_Assignment_: Filter the data for lines with the word "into" and copy those lines.

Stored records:

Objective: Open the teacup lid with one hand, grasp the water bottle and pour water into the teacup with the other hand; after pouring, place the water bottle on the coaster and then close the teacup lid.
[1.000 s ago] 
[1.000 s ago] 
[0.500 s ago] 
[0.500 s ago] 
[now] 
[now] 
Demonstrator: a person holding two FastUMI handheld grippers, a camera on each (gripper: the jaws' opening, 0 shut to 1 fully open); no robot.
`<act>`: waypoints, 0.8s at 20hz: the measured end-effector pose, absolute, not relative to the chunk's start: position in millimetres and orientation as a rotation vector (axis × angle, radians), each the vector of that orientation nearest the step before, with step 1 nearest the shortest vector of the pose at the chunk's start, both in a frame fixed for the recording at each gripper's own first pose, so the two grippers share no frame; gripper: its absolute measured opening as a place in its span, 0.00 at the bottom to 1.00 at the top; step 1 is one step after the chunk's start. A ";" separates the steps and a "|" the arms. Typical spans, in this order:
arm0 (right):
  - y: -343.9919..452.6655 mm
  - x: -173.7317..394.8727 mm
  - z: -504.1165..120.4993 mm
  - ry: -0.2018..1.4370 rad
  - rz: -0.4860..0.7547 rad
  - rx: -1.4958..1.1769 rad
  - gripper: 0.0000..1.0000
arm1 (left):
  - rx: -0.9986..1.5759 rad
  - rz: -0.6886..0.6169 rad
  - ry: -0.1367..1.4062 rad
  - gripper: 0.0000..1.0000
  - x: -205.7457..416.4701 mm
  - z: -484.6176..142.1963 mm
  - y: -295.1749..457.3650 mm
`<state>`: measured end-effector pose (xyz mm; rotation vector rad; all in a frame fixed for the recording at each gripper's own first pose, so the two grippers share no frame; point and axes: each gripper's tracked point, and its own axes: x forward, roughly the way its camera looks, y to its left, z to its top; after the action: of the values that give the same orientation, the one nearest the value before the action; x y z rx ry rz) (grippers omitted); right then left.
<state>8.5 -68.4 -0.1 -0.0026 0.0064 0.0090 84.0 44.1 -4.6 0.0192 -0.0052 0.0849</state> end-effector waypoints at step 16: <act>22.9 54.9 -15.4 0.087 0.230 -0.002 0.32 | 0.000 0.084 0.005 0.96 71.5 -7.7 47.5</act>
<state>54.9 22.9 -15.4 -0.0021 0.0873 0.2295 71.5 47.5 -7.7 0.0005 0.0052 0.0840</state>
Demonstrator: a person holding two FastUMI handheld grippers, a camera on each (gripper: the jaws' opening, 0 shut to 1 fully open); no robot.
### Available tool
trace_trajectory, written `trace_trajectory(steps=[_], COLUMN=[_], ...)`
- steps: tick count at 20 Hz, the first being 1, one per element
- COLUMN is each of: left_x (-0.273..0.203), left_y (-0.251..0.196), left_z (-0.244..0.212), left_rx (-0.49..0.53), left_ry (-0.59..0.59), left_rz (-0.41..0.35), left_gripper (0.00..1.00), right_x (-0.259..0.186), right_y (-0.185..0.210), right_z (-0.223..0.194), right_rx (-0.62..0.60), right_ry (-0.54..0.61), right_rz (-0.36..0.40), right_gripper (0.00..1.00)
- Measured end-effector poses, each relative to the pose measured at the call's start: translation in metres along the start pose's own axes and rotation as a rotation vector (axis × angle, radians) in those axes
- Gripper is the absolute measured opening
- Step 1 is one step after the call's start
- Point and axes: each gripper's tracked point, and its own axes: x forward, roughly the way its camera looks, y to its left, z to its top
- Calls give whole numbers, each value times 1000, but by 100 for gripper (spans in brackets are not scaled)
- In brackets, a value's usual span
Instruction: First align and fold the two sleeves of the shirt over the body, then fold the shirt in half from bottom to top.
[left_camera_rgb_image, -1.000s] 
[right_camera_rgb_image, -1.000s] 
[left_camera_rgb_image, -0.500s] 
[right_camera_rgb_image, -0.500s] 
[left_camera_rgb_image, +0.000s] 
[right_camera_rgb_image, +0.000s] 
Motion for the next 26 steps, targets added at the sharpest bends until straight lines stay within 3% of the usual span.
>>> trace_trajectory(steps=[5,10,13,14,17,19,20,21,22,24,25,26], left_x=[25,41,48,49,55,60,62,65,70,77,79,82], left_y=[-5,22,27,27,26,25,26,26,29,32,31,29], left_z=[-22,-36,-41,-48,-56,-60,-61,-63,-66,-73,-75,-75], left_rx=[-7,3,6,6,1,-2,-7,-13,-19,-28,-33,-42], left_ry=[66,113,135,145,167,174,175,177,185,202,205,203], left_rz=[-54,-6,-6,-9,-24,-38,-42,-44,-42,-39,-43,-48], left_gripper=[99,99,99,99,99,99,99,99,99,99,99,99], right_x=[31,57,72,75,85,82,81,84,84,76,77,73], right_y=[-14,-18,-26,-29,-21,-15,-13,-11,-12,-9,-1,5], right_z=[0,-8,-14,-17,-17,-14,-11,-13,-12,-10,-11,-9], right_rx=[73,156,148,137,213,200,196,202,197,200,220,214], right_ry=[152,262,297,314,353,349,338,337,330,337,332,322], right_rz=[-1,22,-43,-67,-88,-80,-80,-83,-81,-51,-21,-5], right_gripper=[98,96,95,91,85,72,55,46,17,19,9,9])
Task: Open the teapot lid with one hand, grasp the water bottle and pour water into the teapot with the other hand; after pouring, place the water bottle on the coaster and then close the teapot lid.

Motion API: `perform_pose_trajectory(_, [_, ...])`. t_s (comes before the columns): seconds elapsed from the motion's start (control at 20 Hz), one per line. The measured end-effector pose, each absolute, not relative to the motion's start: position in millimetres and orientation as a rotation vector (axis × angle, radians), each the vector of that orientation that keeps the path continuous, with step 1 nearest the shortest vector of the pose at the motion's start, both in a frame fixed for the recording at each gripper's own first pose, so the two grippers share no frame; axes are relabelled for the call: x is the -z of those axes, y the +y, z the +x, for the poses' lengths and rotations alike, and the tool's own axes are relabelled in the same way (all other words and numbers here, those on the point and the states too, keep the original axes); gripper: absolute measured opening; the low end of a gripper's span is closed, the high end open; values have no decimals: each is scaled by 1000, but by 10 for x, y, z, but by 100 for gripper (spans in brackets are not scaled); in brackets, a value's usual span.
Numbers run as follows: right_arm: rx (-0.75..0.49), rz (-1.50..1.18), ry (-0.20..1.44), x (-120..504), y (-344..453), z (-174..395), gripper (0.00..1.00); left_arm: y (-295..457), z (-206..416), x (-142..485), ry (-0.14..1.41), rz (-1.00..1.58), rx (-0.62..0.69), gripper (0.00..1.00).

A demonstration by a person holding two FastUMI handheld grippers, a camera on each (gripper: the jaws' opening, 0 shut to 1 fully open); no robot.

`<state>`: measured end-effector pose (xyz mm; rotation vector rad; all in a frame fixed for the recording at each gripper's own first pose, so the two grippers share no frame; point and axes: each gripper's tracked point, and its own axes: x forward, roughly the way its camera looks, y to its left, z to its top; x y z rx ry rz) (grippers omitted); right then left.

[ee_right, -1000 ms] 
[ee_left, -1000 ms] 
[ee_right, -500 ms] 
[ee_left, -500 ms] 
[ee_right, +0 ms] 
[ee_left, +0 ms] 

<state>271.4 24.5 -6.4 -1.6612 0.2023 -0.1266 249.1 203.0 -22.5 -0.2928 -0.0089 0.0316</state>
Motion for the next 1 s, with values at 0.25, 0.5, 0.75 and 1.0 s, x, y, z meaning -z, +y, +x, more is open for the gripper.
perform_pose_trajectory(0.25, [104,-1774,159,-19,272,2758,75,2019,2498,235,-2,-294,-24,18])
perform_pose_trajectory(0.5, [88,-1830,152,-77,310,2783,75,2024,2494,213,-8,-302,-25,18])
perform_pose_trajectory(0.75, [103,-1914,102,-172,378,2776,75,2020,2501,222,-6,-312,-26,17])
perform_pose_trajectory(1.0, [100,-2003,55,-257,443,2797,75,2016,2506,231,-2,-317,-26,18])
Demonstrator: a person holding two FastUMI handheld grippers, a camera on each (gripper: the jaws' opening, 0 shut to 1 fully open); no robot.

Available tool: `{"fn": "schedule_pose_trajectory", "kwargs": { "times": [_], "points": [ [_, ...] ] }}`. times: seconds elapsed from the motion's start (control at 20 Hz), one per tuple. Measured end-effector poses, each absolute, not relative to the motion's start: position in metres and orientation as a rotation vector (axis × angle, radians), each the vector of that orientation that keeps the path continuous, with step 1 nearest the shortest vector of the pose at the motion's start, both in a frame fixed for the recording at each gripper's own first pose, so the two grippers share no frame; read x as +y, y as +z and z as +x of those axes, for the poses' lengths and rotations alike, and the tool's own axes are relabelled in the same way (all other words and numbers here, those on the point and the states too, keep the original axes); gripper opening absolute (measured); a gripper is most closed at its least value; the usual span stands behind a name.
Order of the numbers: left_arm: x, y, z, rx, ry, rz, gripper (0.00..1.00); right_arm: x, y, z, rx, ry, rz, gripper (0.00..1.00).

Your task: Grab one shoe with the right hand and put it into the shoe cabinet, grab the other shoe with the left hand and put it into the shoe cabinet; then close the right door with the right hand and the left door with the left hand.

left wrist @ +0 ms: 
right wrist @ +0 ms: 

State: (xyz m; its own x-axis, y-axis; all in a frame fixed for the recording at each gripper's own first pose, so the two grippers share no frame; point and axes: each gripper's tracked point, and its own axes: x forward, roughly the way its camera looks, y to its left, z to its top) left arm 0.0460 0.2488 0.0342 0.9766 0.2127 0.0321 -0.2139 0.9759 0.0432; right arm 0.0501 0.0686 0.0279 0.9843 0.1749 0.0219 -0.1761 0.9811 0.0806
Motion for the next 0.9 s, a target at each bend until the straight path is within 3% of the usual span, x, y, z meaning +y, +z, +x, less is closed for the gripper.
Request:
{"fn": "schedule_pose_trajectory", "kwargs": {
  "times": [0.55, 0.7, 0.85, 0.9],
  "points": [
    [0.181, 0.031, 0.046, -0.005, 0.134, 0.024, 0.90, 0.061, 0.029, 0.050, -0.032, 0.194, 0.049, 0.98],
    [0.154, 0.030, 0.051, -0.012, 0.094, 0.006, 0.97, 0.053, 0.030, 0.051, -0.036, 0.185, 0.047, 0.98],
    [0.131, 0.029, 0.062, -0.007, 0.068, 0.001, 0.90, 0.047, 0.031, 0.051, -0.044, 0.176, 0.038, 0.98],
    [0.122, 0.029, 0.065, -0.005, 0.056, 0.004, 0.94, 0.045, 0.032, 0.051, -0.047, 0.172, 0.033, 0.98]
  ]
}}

_Result of the task_:
Objective: Open the teacup lid with one hand, grasp the water bottle and pour water into the teacup with the other hand; after pouring, place the water bottle on the coaster and then close the teacup lid.
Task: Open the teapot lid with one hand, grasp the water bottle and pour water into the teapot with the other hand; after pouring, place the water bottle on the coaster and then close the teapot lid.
Your task: Grab one shoe with the right hand and put it into the shoe cabinet, grab the other shoe with the left hand and put it into the shoe cabinet; then close the right door with the right hand and the left door with the left hand.

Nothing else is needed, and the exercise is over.